» **Work to complete**
Quote verbatim the span of lines that begins the listing below and closes with the line containing "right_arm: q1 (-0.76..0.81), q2".

☆ ☆ ☆

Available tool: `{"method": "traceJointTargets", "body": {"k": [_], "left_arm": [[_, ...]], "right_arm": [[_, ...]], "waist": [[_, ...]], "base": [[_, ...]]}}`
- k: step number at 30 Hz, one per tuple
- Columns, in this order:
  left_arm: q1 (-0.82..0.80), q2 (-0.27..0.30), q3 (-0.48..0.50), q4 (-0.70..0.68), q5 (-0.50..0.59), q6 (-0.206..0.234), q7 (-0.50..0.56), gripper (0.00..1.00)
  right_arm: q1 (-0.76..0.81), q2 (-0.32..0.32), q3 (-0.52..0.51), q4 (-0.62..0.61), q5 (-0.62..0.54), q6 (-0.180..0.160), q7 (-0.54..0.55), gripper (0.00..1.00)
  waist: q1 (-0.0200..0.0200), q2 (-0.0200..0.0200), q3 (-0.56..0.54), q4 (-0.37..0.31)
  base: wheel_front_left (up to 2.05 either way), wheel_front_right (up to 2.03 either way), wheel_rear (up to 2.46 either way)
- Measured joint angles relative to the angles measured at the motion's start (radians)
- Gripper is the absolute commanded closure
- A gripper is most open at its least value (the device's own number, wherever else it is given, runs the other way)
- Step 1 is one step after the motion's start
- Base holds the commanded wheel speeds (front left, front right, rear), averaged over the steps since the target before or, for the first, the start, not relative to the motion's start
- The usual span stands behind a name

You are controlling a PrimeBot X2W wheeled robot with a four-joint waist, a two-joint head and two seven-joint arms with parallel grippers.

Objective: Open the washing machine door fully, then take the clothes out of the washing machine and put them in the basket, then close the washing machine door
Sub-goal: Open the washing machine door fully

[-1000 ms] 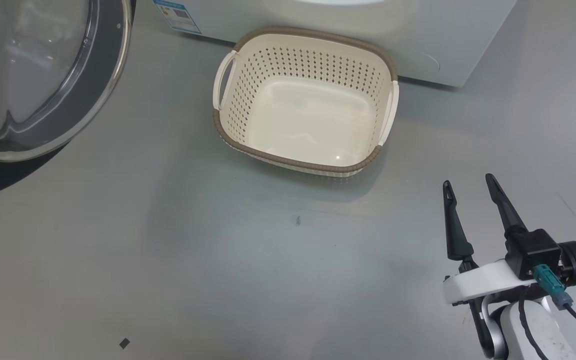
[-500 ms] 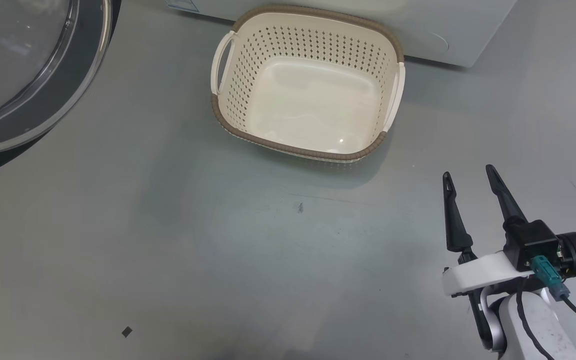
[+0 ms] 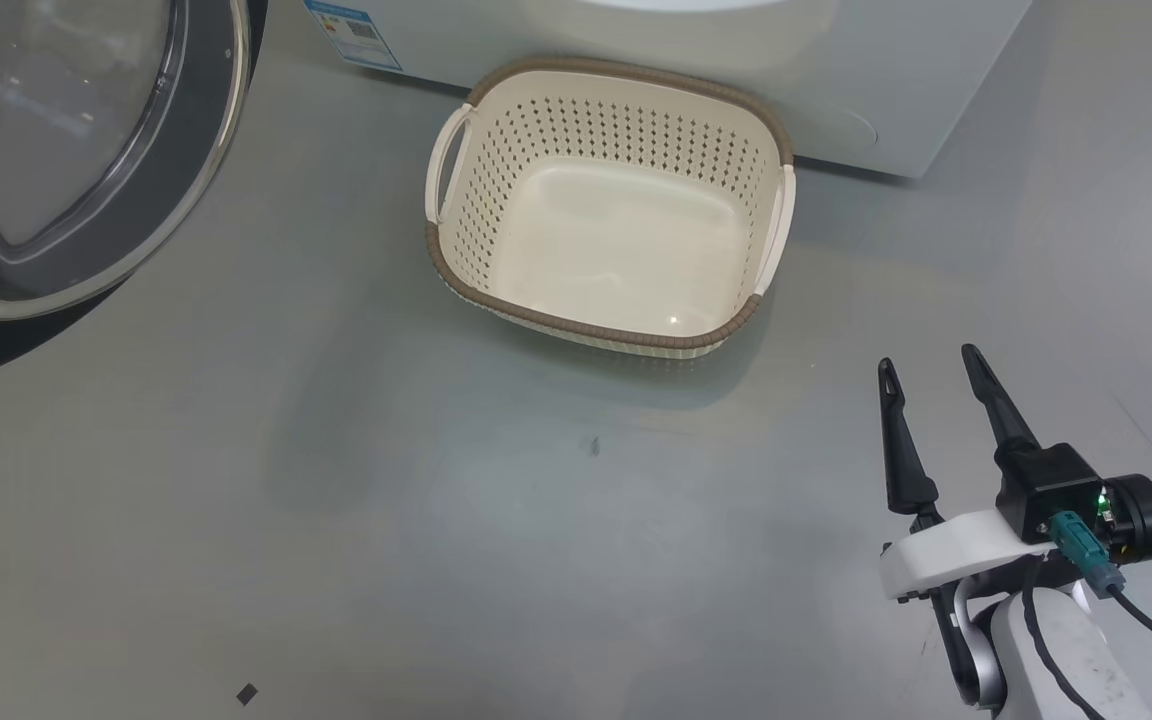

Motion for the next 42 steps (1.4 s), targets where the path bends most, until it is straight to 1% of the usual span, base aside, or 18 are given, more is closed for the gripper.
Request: {"method": "traceJointTargets", "body": {"k": [3,7,10,15,18,20,27,31,37,42], "left_arm": [[0.0,-0.004,-0.025,-0.006,0.003,-0.003,0.0,1.0],[0.002,-0.025,-0.058,-0.032,0.01,-0.003,0.0,1.0],[0.008,-0.026,-0.078,-0.061,0.018,-0.003,0.0,1.0],[0.054,-0.03,-0.123,-0.103,0.038,-0.003,0.0,1.0],[0.09,-0.041,-0.154,-0.128,0.049,-0.003,0.0,1.0],[0.113,-0.049,-0.176,-0.147,0.053,-0.003,0.0,1.0],[0.194,-0.075,-0.246,-0.214,0.066,-0.003,0.0,1.0],[0.251,-0.094,-0.288,-0.248,0.069,-0.003,0.0,1.0],[0.34,-0.11,-0.299,-0.284,0.069,-0.003,0.0,1.0],[0.398,-0.126,-0.293,-0.322,0.077,-0.003,0.0,1.0]], "right_arm": [[0.0,0.002,-0.002,0.01,0.011,0.0,-0.003,0.0],[0.002,0.004,-0.004,0.027,0.027,0.001,-0.004,0.0],[0.003,0.008,-0.005,0.035,0.04,0.01,-0.005,0.0],[0.012,0.014,-0.015,0.046,0.067,0.011,-0.009,0.0],[0.028,0.016,-0.021,0.053,0.079,0.012,-0.01,0.0],[0.037,0.017,-0.024,0.056,0.087,0.019,-0.01,0.0],[0.061,0.021,-0.038,0.046,0.108,0.022,-0.011,0.0],[0.086,0.025,-0.054,0.034,0.133,0.032,-0.013,0.0],[0.119,0.028,-0.061,0.02,0.141,0.044,-0.013,0.0],[0.15,0.031,-0.065,0.004,0.141,0.045,-0.013,0.0]], "waist": [[0.0,0.0,-0.022,-0.002],[0.0,0.0,-0.057,-0.004],[0.0,0.0,-0.087,-0.008],[0.0,0.0,-0.139,-0.019],[0.0,0.0,-0.17,-0.029],[0.0,0.0,-0.191,-0.037],[0.0,0.0,-0.258,-0.075],[-0.0001,0.0,-0.296,-0.101],[0.0,0.0,-0.346,-0.147],[-0.0001,0.0,-0.381,-0.19]], "base": [[0.0,0.0,0.0],[0.0,0.0,0.0],[0.0,0.0,0.0],[0.0,0.0,0.0],[0.0,0.0,0.0],[0.0,0.0,0.0],[0.0,0.0,0.0],[0.0,0.0,0.0],[0.0,0.0,0.0],[0.0,0.0,0.0]]}}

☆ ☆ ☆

» **Answer space**
Available tool: `{"method": "traceJointTargets", "body": {"k": [_], "left_arm": [[_, ...]], "right_arm": [[_, ...]], "waist": [[_, ...]], "base": [[_, ...]]}}`
- k: step number at 30 Hz, one per tuple
- Columns, in this order:
  left_arm: q1 (-0.82..0.80), q2 (-0.27..0.30), q3 (-0.48..0.50), q4 (-0.70..0.68), q5 (-0.50..0.59), q6 (-0.206..0.234), q7 (-0.50..0.56), gripper (0.00..1.00)
  right_arm: q1 (-0.76..0.81), q2 (-0.32..0.32), q3 (-0.52..0.51), q4 (-0.62..0.61), q5 (-0.62..0.54), q6 (-0.180..0.160), q7 (-0.54..0.55), gripper (0.00..1.00)

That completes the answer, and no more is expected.